JuliaCall embeds Julia in R.
I only try a serial solution in JuliaCall. It seems to be faster than the RcppParallel and the Rcpp serial solution in the question, but I don't have the benchmark data. Since ability for parallel computation is built in Julia. A parallel computation version in Julia should be written without much difficulty. I will update my answer after finding that out.
Below is the julia file I wrote:
# Calculate the min distance from the k-th point in as to the points in bs
function min_dist(k, as, bs)
n = size(bs, 1)
p = size(bs, 2)
dist = Inf
for i in 1:n
r = 0.0
for j in 1:p
r += (as[k, j] - bs[i, j]) ^ 2
## if r is already greater than the upper bound,
## then there is no need to continue doing the calculation
if r > dist
continue
end
end
if r < dist
dist = r
end
end
sqrt(dist)
end
function avg_min_dist_from(as, bs)
distsum = 0.0
n1 = size(as, 1)
for k in 1:n1
distsum += min_dist_from(k, as, bs)
end
distsum / n1
end
function hausdorff_avg_dist(as, bs)
(avg_min_dist_from(as, bs) + avg_min_dist_from(bs, as)) / 2
end
And this is the R code to use the julia function:
first_configuration <- matrix(1:6,2,3)
second_configuration <- matrix(6:11,2,3)
colnames(first_configuration) <- c("x","y","z")
colnames(second_configuration) <- c("x","y","z")

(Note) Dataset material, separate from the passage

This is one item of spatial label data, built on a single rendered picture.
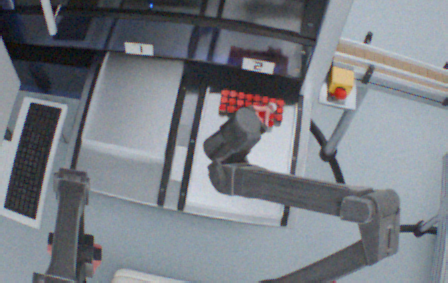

m <- nrow(first_configuration)
n <- nrow(second_configuration)
D <- sqrt(matrix(rep(apply(first_configuration * first_configuration, 1, sum), n), m, n, byrow = F) + matrix(rep(apply(second_configuration * second_configuration, 1, sum), m), m, n, byrow = T) - 2 * first_configuration %*% t(second_configuration))
D
d1 <- mean(apply(D, 1, min))
d2 <- mean(apply(D, 2, min))
average_hausdorff <- mean(d1, d2)
library(JuliaCall)
## the first time of julia_setup could be quite time consuming
julia_setup()
## source the julia file which has our hausdorff_avg_dist function
julia_source("hausdorff.jl")
## check if the julia function is correct with the example
average_hausdorff_julia <- julia_call("hausdauff_avg_dist",
first_configuration,
second_configuration)
## generate some large random point clouds
n1 <- 37775
n2 <- 36659
as <- matrix(rnorm(n1 * 3), n1, 3)
bs <- matrix(rnorm(n2 * 3), n2, 3)
system.time(julia_call("hausdauff_avg_dist", as, bs))
The time on my laptop was less than 20 seconds, note this is performance of the serial version of JuliaCall! I used the same data to test RCpp serial solution in the question, which took more than 10 minutes to run. I don't have RCpp parallel on my laptop now so I can't try that. And as I said, Julia has built-in ability to do parallel computation.